Thinking that only the best (and most expensive) schools are the way to the future.
If they are in their 70’s they are no longer young.
As the new older set uses these cards more and more, it seems inevitable that the Grim Reaper will catch them with balances owed and fixed incomes stopped. And so what: it’s up to the card companies if they want to support such risks. It’s not as if actuaries are going to be caught by utter surprise.
i don’t care if i die in debt. no money to the effing government. nobody else responsible for my debt.
That is called winning.
Our goal is to get our kids through school debt free, and to encourage them to stay out of debt from then on.
So far, so good.
banks will come up with a way to prevent this — most likely they’ll have a clause that they grab all your money by the time you are 65 if you haven’t paid your credit card bills
Well, these “researchers” and “experts” have finally come to realize that Americans rarely ask “how much does it cost,” they only ask “how much per month” is it?
We have certainly been conditioned by the financial masters to freely and gladly become financial slaves by eating the financial “cheese” that’s thrown out with easy credit.
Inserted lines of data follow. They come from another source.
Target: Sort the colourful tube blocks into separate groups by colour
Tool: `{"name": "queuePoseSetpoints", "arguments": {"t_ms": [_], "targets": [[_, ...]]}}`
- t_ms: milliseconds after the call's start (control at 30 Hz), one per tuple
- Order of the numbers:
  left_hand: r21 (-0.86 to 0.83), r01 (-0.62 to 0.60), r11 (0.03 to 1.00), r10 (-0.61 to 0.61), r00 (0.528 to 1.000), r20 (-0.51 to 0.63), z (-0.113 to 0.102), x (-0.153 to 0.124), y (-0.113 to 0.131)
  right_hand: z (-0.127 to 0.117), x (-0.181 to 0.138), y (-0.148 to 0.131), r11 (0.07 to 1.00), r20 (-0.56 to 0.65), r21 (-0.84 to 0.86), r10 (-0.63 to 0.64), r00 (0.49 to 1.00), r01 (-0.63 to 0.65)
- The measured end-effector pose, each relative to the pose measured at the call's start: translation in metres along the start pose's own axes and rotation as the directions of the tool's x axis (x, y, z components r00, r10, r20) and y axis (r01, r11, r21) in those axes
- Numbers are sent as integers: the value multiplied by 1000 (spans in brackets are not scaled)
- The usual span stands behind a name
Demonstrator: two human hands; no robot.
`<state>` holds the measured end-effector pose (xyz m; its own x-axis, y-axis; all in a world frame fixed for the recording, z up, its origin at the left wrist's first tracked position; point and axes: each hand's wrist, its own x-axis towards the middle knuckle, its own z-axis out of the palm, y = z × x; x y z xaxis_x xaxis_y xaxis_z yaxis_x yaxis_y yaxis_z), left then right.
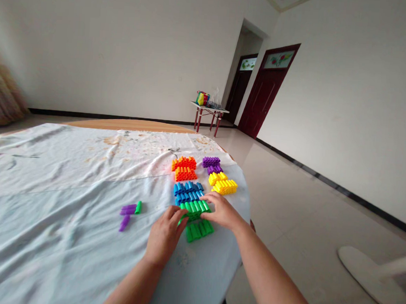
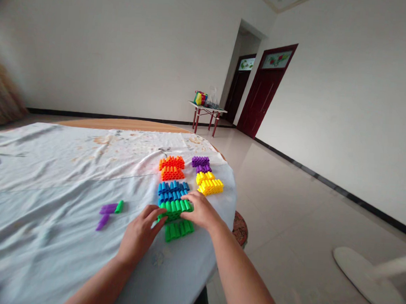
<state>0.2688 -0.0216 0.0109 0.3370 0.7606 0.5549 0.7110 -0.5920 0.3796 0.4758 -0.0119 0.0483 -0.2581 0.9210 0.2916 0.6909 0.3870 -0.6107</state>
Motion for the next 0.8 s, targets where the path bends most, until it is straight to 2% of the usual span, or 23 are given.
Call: {"name": "queuePoseSetpoints", "arguments": {"t_ms": [267,800], "targets": [[-14,-25,1000,24,999,-31,0,-1,-2,7,-1,6,997,-29,-53,-58,998,57],[-1,-27,1000,27,998,-64,2,-3,-4,5,-1,3,997,-34,-55,-59,998,57]]}}
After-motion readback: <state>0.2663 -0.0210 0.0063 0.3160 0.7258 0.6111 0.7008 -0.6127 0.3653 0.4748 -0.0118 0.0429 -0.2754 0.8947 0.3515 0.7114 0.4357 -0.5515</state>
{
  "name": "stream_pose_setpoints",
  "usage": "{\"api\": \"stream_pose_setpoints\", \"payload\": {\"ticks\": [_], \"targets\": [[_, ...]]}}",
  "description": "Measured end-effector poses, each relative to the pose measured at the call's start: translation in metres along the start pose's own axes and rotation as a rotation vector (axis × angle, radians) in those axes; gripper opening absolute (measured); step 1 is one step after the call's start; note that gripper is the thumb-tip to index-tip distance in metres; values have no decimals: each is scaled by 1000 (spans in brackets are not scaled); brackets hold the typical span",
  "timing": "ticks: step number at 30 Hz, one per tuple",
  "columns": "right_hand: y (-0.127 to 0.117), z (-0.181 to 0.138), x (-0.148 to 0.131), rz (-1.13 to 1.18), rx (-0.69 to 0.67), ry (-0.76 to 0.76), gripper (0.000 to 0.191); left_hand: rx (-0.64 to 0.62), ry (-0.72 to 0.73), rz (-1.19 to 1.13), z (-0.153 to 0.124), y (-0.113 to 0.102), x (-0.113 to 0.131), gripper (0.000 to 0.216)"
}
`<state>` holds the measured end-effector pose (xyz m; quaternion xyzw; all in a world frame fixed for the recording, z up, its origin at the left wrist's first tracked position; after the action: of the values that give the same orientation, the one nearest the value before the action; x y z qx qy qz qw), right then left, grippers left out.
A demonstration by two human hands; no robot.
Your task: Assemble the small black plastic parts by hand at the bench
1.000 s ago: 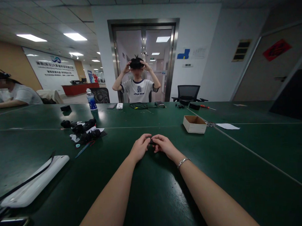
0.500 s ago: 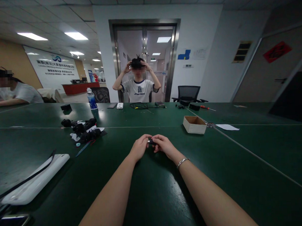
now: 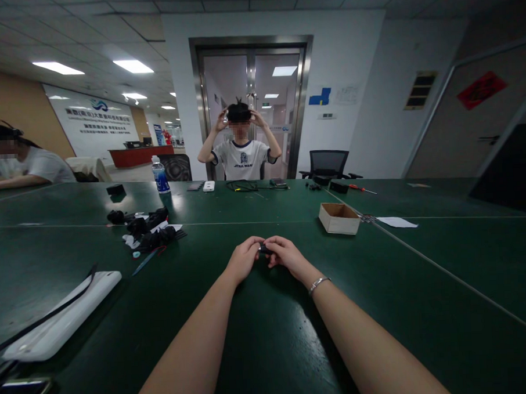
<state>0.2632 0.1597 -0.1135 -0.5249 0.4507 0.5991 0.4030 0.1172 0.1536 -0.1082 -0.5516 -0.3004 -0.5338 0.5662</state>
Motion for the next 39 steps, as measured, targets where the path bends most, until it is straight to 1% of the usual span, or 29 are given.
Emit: {"api": "stream_pose_setpoints", "payload": {"ticks": [4, 10, 22, 27, 31, 36, 39], "targets": [[0, 1, 1, -5, 11, 7, 13, -3, 31, 14, 2, 1, -2, 34], [-1, 0, 1, -5, 20, 1, 13, 6, 31, 10, 4, 1, -4, 36], [1, -1, -1, -2, 13, 5, 10, -19, 40, 9, 2, 1, -2, 33], [2, 0, -1, -22, 17, 9, 6, -16, 10, 16, 2, -1, -1, 33], [2, -1, -2, -16, 22, 3, 5, -16, 30, -2, 2, -1, -2, 32], [3, -1, -2, -19, 27, 13, 4, -10, 6, -9, 4, 0, -6, 34], [3, -1, -3, -13, 25, 15, 3, -17, 16, -24, 5, 0, -6, 32]]}}
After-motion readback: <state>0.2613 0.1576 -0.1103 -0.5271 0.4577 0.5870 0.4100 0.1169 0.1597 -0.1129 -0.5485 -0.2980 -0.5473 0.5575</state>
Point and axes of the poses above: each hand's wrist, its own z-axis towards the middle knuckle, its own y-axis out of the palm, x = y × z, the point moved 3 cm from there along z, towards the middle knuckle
Young Americans have already found a solution: they have stopped breeding. They were told to live within their means, so they’ve stopped what they view as the most disastrous financial decisions a young adult can make: having a family and buying a home for it.
Now we import foreigners to keep our classrooms (including college classrooms) full and housing occupied.
Unless you leave an estate.
The final push into Socialism will come when this generation turns to a debt strike and anti-banker rebellion. Mark my words.
The government has put the People in the unenviable position of working off of over-extended credit cards with minimum payments extending the loans and the interest into oblivion.